- Problem
Look for the word "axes". Copy every line of the listing where it occurs.

/---

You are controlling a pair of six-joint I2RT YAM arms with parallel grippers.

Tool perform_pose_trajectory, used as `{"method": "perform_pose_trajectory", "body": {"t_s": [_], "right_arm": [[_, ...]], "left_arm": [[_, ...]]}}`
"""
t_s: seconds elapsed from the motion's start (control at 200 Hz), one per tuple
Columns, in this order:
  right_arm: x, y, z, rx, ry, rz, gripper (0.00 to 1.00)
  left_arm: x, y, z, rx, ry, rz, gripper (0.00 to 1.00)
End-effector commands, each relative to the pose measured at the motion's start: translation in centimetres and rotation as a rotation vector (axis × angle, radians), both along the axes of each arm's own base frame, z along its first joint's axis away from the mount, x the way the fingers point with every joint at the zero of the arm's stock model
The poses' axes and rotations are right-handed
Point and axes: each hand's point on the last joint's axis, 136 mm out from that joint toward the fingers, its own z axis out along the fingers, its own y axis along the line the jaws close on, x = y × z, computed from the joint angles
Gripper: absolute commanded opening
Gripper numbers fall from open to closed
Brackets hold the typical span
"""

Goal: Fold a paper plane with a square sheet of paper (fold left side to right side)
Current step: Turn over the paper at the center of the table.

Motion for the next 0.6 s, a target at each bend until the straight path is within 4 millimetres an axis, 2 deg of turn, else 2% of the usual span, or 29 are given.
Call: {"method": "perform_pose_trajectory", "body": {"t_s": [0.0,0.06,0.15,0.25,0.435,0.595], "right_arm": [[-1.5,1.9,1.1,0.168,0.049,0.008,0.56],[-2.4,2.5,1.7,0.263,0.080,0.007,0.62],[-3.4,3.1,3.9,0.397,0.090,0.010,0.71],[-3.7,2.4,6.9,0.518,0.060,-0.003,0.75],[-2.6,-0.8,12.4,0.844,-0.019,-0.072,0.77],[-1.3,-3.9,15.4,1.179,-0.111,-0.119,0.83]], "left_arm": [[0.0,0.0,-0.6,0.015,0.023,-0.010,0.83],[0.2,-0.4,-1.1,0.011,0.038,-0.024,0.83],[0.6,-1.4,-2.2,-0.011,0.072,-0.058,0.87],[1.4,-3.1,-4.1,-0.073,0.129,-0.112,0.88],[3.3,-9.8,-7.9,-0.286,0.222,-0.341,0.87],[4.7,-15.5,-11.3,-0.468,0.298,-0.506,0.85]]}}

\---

- Solution for this task
End-effector commands, each relative to the pose measured at the motion's start: translation in centimetres and rotation as a rotation vector (axis × angle, radians), both along the axes of each arm's own base frame, z along its first joint's axis away from the mount, x the way the fingers point with every joint at the zero of the arm's stock model
The poses' axes and rotations are right-handed
Point and axes: each hand's point on the last joint's axis, 136 mm out from that joint toward the fingers, its own z axis out along the fingers, its own y axis along the line the jaws close on, x = y × z, computed from the joint angles

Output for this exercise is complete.